The task: Although the data below contains pictures, output only the lines between those holding "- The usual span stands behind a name" and "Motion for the", inclusive, exactly and without those pictures.

++++ The data ++++

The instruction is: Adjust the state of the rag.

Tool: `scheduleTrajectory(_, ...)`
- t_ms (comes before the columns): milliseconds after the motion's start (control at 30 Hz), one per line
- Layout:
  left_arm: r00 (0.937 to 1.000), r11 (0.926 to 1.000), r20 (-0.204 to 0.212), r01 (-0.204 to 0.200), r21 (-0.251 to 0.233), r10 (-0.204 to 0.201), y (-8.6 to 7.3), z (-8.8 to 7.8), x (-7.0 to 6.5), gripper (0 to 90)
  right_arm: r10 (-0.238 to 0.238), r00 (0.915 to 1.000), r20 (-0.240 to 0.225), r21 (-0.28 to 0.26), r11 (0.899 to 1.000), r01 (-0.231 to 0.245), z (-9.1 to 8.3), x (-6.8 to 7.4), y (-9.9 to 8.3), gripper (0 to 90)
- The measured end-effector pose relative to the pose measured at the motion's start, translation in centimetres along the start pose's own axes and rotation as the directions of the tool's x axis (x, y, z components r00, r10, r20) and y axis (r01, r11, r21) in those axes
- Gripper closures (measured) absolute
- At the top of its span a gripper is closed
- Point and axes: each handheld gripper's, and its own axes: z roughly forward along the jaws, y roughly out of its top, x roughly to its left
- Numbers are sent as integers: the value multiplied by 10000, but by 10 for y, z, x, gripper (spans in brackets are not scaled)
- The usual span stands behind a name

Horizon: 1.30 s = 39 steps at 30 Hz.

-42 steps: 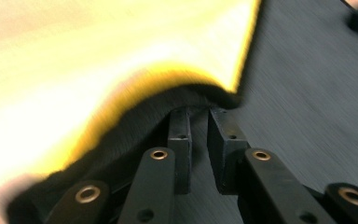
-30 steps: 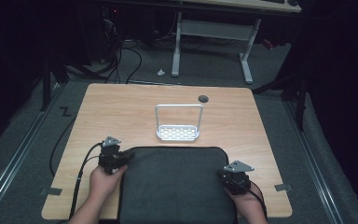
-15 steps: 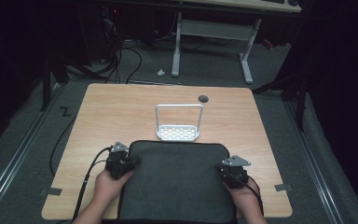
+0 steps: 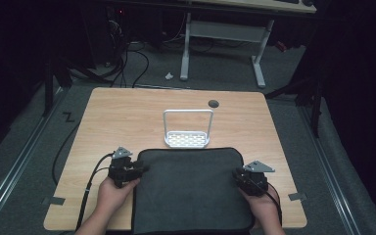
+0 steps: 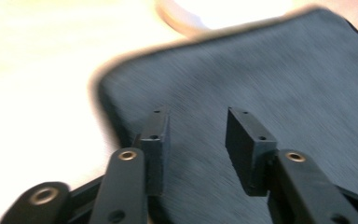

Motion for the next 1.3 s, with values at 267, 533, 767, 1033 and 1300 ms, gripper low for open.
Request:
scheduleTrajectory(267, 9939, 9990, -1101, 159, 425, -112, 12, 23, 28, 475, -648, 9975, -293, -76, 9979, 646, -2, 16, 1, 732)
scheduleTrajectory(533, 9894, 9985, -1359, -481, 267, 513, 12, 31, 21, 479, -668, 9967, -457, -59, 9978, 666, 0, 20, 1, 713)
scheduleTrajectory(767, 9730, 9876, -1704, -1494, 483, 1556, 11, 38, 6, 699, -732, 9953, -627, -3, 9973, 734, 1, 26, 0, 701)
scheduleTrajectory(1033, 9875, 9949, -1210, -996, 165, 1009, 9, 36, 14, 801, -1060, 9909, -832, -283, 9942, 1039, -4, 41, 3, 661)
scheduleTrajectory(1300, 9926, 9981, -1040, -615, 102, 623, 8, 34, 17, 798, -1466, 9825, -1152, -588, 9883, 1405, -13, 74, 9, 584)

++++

Your solution:
- The usual span stands behind a name

Horizon: 1.30 s = 39 steps at 30 Hz.

-42 steps: 
-30 steps: 
-15 steps: 
+0 steps: 
+0 steps: 

Motion for the next 1.3 s, with values at 267, 533, 767, 1033 and 1300 ms, gripper low for open.

No more is needed to finish this exercise.